David Devoe, a Hoboken-based agent who led one of Keller’s biggest teams until recently, said eXp’s economics are too good to ignore. Since swapping firms, he said, his monthly profit share has increased 20-fold. “Once you see eXp,” Devoe said, “you can’t unsee it.”
The tech conundrum
To catch up with eXp — and surge past a wave of innovation threatening traditional brokerages — Gary Keller declared in 2017 that his firm was no longer a real estate company.
“We are a technology company,” he said at Family Reunion that year. Not long after, Keller Williams announced its $1 billion plan to build out its own tech platform.
In New Orleans in February, he devoted several hours onstage to explaining the firm’s suite of new tools like Command (a CRM hub) and Connect (where agents and teams communicate internally).
He was also eager to showcase the work of Keller Labs, an R&D forum that worked with 27,000 agents across the company to develop the firm’s new tools.
Its research showed that in 2018, Keller agents collectively shelled out $1 billion to cover costs connected to the existing patchwork of tech tools. “That number shocked us,” he said. “Our goal is to replace that money for you.”

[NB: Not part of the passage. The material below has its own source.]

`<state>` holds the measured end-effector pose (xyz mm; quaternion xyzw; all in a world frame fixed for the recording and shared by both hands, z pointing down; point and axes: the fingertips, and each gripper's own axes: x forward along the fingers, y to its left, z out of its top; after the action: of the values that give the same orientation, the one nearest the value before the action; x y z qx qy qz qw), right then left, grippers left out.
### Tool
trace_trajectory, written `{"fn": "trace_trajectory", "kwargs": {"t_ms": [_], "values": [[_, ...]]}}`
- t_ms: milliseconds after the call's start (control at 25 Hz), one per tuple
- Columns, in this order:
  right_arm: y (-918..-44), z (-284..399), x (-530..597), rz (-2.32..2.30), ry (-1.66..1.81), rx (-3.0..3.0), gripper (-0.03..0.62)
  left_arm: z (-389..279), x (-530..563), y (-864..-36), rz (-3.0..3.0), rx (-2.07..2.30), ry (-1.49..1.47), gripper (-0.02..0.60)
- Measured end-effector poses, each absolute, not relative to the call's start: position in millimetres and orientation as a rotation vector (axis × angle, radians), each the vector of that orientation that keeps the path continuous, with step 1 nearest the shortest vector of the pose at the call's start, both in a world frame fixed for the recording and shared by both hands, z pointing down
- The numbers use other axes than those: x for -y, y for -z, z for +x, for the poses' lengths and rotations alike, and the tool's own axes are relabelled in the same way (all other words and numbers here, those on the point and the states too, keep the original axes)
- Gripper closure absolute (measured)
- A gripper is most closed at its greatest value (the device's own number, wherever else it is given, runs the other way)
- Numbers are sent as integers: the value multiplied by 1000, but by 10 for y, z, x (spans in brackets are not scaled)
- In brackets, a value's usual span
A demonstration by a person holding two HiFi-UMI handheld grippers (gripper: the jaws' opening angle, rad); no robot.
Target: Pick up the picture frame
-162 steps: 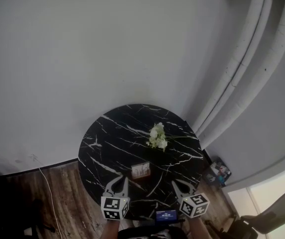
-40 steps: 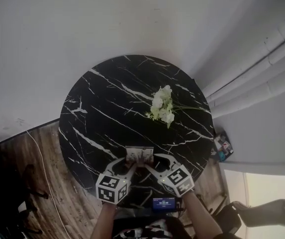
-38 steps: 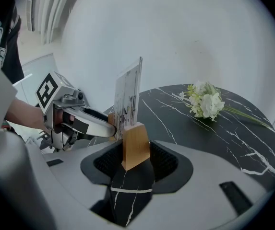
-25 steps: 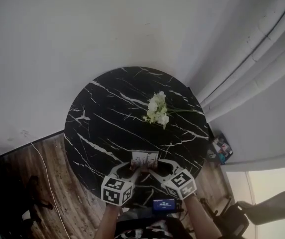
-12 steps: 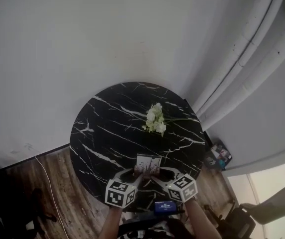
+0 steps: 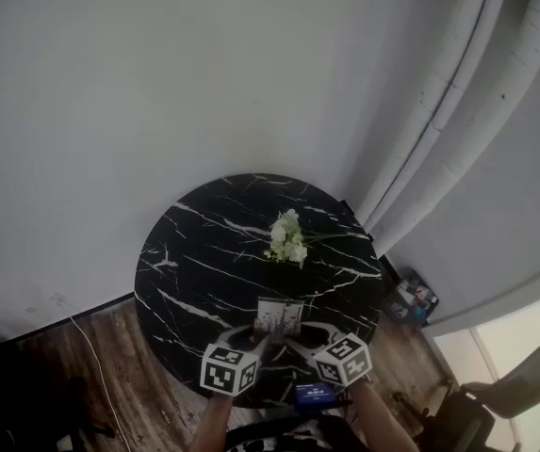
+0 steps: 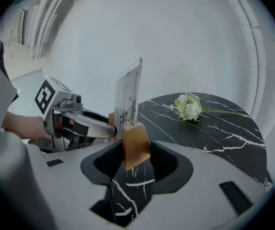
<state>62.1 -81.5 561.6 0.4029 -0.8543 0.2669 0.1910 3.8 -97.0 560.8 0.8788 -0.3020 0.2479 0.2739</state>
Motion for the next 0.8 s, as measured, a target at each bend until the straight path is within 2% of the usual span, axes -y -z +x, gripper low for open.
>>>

Keller acknowledged his skeptics: “We had to build a platform,” he said. “In the process of doing that, you look stupid because you don’t have anything. But you are building it.”

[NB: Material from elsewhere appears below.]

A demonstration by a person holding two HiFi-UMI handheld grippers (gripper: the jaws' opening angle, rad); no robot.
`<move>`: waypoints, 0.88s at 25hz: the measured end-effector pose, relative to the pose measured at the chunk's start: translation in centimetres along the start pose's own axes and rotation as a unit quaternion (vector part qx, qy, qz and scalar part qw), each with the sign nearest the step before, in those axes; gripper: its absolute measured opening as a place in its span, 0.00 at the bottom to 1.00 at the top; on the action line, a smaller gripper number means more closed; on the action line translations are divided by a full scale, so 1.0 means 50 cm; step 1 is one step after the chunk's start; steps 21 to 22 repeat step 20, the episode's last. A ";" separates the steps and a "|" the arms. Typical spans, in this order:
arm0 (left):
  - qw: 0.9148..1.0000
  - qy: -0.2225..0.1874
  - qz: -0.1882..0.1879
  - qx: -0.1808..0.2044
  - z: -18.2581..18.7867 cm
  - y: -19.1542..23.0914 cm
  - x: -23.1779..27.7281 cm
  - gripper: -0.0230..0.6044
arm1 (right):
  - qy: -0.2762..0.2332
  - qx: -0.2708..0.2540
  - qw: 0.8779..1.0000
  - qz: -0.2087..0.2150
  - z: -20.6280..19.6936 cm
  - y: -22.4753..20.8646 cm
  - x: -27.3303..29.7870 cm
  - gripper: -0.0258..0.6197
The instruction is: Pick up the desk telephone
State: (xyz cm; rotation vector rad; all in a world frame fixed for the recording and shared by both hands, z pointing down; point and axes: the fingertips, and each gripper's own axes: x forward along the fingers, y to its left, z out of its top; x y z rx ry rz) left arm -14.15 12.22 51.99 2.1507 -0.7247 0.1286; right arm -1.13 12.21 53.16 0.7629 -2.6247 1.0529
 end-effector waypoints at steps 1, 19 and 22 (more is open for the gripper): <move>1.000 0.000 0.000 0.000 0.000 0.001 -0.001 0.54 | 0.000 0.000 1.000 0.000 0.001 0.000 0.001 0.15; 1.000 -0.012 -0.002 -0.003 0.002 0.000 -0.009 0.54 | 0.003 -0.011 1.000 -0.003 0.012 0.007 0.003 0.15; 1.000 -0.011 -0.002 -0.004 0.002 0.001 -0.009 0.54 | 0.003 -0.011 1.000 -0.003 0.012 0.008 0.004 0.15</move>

To vouch for the process, Philadelphia agent Mike McCann joined Keller onstage. McCann, a top Berkshire Hathaway agent for decades who closed $365 million in deals last year, joined Keller in January with his 25-person team.

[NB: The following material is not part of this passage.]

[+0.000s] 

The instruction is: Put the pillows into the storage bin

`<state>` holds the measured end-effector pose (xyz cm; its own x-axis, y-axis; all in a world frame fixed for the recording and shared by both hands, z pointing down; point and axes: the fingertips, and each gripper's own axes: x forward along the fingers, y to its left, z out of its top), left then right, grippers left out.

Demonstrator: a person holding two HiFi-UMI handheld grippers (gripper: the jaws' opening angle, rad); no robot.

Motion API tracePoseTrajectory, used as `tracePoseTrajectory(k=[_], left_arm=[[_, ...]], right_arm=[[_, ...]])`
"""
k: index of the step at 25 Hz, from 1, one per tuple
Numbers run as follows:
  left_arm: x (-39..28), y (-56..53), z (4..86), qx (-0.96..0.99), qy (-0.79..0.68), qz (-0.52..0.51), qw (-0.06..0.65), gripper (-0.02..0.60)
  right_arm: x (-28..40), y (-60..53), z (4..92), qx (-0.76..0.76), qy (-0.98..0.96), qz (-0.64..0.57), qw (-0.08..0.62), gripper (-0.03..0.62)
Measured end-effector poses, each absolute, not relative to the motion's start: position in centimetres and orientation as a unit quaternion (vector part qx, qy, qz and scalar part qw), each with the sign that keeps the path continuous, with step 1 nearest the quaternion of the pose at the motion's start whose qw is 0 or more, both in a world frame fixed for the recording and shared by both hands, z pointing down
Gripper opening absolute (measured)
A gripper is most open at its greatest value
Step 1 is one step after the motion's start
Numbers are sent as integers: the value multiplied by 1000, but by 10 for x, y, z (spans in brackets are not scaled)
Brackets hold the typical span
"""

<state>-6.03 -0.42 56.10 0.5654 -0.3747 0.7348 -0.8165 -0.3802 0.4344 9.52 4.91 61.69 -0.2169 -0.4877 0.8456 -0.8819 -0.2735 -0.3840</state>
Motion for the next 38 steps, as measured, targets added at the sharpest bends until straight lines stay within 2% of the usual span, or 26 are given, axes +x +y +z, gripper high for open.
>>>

“The acceleration of change in the industry isn’t like anything I’ve seen. I’m here to embrace the new world,” he said.
In one sense, Keller Williams is trying to beat its rivals at their own game. Last year, the company tried (unsuccessfully) to buy a virtual company later snapped up by eXp. Keller Williams President Josh Team has also said the company is watching Redfin because it thinks it can “copy the technology of Redfin before Redfin can take the market share.”
But some of the industry’s biggest players have rejected Keller’s approach.
Last year, Realogy CEO Ryan Schneider steered that brokerage conglomerate away from creating, delivering and maintaining all of its tech.
Instead, the New Jersey-based company — whose NRT division operates the Corcoran Group, Coldwell Banker and Century 21 — is combining proprietary tools with third-party tools that agents already use.
Now, the company is more strategic about where it allocates time and resources, said NRT CEO Ryan Gorman. For example, he said, creating a CRM from scratch isn’t worth it because “to create a product that is so good that a successful agent who’s happy with their current tool will change to use ours is a very, very high bar.”
“We focus on what’s necessary,” he said. “If it exists, we use it. If it doesn’t, we build it.”
Real Trends’ Murray said that unlike public brokerages such as Realogy, Keller Williams is well-positioned to pivot quickly because it is not beholden to shareholders.
“Gary has redirected tens of millions of dollars — because he can,” he said. “It’s his company.”
Within Keller’s ranks there is widespread support for the tech investment.
Charles Olson, the owner of Brooklyn-based Keller Williams Realty Empire, said the company’s tech is already paying off for him: Recently, an agent in Florida connected him with a client looking to sell her $5 million Brooklyn townhouse.
Despite his faith in Keller’s leadership, Murray has doubts as to whether betting heavily on technology pays off for brokerages in general.
His own research shows two-thirds of consumers choose an agent because of a personal connection.
“It’s almost like a zero-sum game. Every one of them has to build something,” he said. “But if they think that’s the panacea to growth, I have a big question about that still.”
Osborn, the franchise owner, said he’s seen Keller reinvent his brokerage model many times over, adding mortgage, coaching and publishing to stay competitive.
“You’d be a fool to underestimate Gary Keller,” he said. “I’ve seen him pivot before many times.”